(Stored data)

________________________________________

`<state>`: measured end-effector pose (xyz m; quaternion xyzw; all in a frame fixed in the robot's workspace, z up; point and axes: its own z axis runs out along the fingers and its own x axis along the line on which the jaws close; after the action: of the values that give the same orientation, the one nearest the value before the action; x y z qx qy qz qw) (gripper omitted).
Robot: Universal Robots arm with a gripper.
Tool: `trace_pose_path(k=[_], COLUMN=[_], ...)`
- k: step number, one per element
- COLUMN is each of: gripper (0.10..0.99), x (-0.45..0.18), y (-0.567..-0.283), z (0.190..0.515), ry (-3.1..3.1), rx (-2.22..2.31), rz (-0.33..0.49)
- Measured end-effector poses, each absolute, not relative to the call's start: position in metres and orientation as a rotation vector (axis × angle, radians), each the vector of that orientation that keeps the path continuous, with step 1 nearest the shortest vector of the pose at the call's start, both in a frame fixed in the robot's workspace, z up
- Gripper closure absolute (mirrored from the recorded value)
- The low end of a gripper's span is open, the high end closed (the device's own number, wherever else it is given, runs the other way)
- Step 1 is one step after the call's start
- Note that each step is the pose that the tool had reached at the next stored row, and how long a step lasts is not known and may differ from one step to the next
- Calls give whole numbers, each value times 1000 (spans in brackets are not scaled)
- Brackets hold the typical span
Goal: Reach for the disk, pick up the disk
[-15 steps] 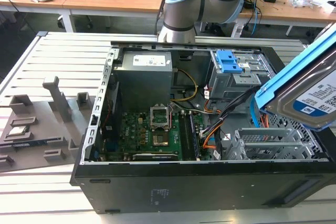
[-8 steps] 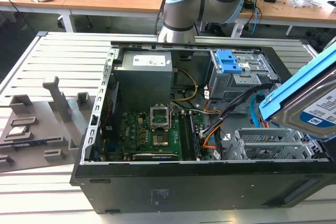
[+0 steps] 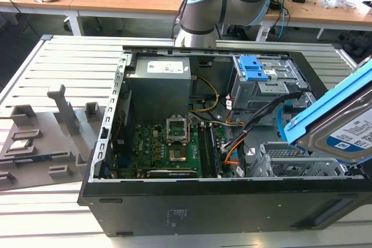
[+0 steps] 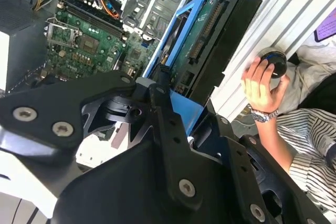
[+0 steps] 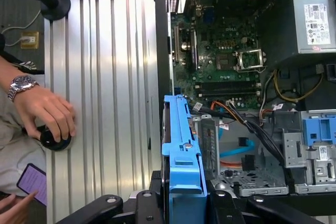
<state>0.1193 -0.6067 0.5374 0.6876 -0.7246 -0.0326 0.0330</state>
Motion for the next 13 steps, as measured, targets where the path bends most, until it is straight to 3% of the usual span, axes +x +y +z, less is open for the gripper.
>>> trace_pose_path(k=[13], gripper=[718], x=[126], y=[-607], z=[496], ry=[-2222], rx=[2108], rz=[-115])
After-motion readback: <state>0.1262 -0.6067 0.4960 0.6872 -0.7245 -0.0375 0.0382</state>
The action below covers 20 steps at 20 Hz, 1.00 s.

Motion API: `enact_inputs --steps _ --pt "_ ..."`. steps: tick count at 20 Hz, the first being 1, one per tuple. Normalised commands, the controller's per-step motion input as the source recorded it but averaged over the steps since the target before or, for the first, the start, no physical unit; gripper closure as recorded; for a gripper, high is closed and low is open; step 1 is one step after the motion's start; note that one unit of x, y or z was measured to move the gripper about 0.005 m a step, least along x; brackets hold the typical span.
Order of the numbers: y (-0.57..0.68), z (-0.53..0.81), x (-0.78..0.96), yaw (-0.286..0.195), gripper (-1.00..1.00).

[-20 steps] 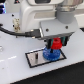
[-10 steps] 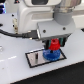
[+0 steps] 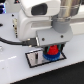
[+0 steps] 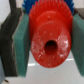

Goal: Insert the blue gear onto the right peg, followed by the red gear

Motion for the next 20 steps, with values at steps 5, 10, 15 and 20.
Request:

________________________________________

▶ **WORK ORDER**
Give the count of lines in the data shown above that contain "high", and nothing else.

▶ **EXERCISE ANSWER**
2